October begins the same time every year so I should not be surprised. Yet every year I feel the same - where did the time go?
I begin my yearly stroll through the 'did I get this done' inventory of 2025 around this time every year. I also do my 'should I have' walk. Should I have spent that money on the new kitchen? Did I get rid of all the stuff in the garage no one wants but me? Have I been the Catholic I should be?
Doing this kind of yearly self-appraisal does not lead to melancholy for me; rather, I am usually compelled to evaluate where I am on my spiritual journey and the answer is usually the same. Lacking. Thats what I am - truly Lacking in becoming the woman I hope will hear, "Well done my good and faithful servant - welcome into the Joy of Heaven".

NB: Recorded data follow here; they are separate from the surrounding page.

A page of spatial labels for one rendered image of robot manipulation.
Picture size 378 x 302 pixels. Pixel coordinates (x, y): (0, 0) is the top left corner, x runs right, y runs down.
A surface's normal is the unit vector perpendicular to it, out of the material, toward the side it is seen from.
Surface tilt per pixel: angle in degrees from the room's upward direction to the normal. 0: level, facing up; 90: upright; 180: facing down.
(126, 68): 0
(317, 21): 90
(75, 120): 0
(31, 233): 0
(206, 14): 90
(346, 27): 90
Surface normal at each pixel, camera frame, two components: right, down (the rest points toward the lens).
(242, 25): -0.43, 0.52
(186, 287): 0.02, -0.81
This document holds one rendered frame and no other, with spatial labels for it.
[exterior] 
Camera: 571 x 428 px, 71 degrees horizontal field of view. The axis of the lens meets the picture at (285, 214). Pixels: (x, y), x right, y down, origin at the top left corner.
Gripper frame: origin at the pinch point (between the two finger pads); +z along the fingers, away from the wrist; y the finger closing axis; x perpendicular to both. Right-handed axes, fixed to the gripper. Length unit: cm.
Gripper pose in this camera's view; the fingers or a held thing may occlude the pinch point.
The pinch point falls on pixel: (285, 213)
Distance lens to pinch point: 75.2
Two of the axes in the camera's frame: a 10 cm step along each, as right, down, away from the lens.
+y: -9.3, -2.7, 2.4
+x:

Recently, when I shared with one of our separated Christians how I view my very intimate and personal relationship with Jesus Christ I could see their eyes glaze over. Yet last night, on a phone call with another Catholic who is also trying his best to walk this path towards Heaven, I was reaffirmed in my struggle towards perfection. We speak the same language, a language filled with grace and sacraments and knowledge of God's ever present love and forgiveness for us, His creatures. I slept soundly knowing that there is at least one more person on this planet who gets my walk.
I handed some Catholic books over to a Catholic man yesterday, one who shared with me that his family is deepening their commitment to the Church The Savior founded. I liked it. I liked knowing that two little kids were going to get to read about saints and martyrs and two adults now had a good Catechism in their home. Again, part of my walk. I spread the Faith, the TRUE Faith where I can and do it despite being told I am unworthy. In fact, that is WHY I do it. Unworthy types like me are usually listened to more. It is our gift. Our dark pasts make us available. Our daily struggles make us real.
Isn't that what we are supposed to do as Catholics?